# [Problem requirements]
Omit the pictures and output exactly the lines from the start of the entries through the line containing "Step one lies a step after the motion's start".

....

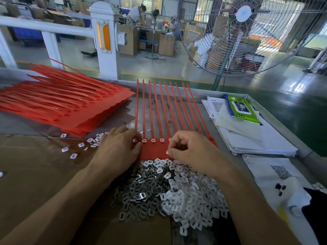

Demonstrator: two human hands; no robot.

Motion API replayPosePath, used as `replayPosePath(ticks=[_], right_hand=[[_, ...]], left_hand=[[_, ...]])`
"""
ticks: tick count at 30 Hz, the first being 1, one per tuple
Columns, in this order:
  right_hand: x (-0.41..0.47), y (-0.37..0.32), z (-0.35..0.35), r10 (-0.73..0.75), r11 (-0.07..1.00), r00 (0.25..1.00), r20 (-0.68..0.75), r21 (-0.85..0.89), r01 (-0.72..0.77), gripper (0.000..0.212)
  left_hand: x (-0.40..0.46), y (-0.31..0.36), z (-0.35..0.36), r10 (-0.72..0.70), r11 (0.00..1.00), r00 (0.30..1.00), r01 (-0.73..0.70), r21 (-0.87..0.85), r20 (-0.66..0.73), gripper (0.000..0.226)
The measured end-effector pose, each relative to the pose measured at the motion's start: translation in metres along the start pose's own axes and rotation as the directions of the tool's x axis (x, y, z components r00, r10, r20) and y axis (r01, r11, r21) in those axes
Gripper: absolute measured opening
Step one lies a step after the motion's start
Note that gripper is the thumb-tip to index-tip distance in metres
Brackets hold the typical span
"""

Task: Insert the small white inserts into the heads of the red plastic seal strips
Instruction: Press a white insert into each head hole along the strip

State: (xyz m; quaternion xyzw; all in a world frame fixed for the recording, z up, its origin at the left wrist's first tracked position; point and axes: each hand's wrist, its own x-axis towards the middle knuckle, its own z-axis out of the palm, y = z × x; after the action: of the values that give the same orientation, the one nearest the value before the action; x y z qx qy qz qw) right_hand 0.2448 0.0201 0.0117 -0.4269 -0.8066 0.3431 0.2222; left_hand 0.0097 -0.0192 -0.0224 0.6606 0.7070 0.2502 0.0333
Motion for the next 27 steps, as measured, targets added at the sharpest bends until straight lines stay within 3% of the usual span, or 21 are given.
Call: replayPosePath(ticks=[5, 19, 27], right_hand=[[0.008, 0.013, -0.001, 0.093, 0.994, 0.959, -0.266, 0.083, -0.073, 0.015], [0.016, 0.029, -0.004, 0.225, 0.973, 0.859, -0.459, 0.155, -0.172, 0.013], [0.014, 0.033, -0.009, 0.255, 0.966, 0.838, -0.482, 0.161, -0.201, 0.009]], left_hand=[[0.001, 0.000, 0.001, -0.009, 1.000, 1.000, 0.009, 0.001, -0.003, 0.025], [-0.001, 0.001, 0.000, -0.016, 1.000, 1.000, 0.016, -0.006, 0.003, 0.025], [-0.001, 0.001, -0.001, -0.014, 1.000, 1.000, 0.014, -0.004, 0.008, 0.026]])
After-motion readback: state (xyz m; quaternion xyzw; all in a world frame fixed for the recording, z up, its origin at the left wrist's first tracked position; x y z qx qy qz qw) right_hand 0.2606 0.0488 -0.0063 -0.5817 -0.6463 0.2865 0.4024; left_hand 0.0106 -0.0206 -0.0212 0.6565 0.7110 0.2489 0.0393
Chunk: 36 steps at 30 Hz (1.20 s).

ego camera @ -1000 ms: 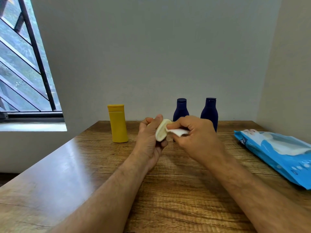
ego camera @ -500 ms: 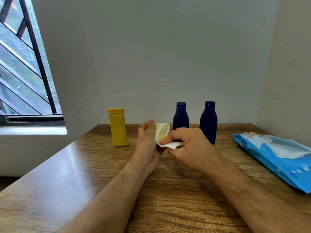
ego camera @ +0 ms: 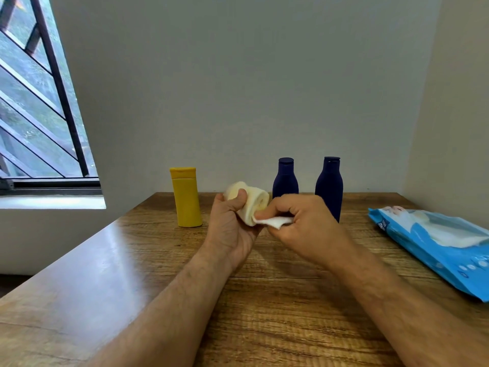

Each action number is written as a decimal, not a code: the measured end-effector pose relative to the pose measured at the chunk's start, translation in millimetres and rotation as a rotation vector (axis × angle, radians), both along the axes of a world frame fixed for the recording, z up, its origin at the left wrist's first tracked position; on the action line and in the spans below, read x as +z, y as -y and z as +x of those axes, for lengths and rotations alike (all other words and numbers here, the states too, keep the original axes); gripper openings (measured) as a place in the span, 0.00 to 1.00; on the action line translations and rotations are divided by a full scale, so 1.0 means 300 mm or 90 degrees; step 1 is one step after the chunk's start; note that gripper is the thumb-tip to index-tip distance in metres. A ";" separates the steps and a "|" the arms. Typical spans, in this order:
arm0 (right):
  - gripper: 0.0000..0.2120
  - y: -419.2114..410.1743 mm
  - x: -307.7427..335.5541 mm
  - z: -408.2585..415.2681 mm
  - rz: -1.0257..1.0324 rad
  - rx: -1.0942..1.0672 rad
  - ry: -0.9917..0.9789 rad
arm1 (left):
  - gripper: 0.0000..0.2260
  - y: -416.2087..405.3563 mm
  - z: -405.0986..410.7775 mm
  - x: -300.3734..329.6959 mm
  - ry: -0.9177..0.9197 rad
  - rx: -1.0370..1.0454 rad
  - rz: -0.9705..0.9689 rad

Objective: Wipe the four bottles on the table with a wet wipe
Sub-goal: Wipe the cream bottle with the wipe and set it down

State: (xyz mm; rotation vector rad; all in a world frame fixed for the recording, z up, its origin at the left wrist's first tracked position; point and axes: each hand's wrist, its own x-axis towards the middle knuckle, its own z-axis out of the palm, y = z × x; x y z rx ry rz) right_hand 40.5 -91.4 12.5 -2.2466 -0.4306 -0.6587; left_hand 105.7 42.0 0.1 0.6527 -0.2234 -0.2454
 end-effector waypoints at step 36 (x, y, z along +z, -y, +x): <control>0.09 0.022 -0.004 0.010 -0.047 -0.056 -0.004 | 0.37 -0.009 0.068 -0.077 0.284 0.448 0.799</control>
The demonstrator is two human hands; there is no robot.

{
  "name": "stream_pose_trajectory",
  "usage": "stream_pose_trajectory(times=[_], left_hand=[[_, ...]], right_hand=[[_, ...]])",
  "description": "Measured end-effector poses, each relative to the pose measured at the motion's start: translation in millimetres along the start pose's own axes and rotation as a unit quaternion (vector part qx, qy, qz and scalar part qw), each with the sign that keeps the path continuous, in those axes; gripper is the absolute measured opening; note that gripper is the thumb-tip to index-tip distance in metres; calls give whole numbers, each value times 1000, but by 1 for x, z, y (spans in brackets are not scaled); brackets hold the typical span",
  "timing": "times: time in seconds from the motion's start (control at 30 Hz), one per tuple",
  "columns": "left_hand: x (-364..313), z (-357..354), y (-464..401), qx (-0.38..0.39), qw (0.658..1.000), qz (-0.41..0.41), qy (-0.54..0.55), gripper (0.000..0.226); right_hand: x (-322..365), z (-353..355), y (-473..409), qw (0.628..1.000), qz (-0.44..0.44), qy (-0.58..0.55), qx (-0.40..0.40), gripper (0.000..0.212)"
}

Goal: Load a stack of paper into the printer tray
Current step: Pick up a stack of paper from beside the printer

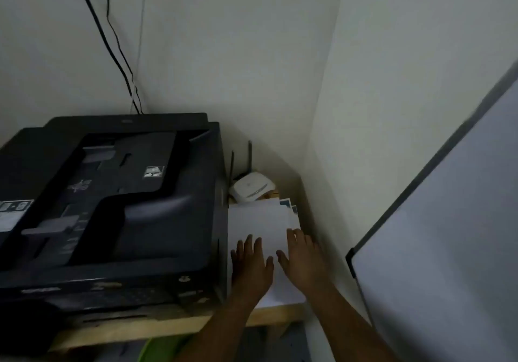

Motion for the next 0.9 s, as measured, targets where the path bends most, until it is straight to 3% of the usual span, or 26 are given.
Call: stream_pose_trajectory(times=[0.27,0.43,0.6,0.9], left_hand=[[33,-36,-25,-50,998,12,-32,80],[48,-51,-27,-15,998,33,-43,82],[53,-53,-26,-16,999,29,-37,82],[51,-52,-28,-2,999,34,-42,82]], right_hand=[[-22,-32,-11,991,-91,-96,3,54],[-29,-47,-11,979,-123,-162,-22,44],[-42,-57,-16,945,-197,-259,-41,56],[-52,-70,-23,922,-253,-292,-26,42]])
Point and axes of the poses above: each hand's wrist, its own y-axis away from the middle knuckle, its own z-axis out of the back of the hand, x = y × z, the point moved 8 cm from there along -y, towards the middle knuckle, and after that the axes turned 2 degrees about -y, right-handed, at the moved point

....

# [Result for this exercise]
Demonstrator: two human hands; no robot.

Motion API replayPosePath, used as `replayPosePath(ticks=[_], right_hand=[[_, ...]], left_hand=[[_, ...]])`
"""
ticks: tick count at 30 Hz, the first being 1, one per tuple
Columns, in this order:
  right_hand: x (-0.41..0.47), y (-0.37..0.32), z (-0.35..0.35), r10 (-0.73..0.75), r11 (-0.07..1.00), r00 (0.25..1.00), r20 (-0.68..0.75), r21 (-0.85..0.89), r01 (-0.72..0.77), gripper (0.000..0.212)
  left_hand: x (-0.40..0.46), y (-0.31..0.36), z (-0.35..0.36), r10 (-0.72..0.70), r11 (0.00..1.00), r00 (0.30..1.00), r01 (-0.73..0.70), r21 (-0.87..0.85), r20 (-0.66..0.73), gripper (0.000..0.226)
The measured end-effector pose, each relative to the pose measured at the motion's start: translation in metres along the start pose's own axes and rotation as the directions of the tool's x axis (x, y, z components r00, r10, r20) and y axis (r01, r11, r21) in those axes
Gripper: absolute measured opening
Step one lies a step after the motion's start

That completes the answer to this exercise.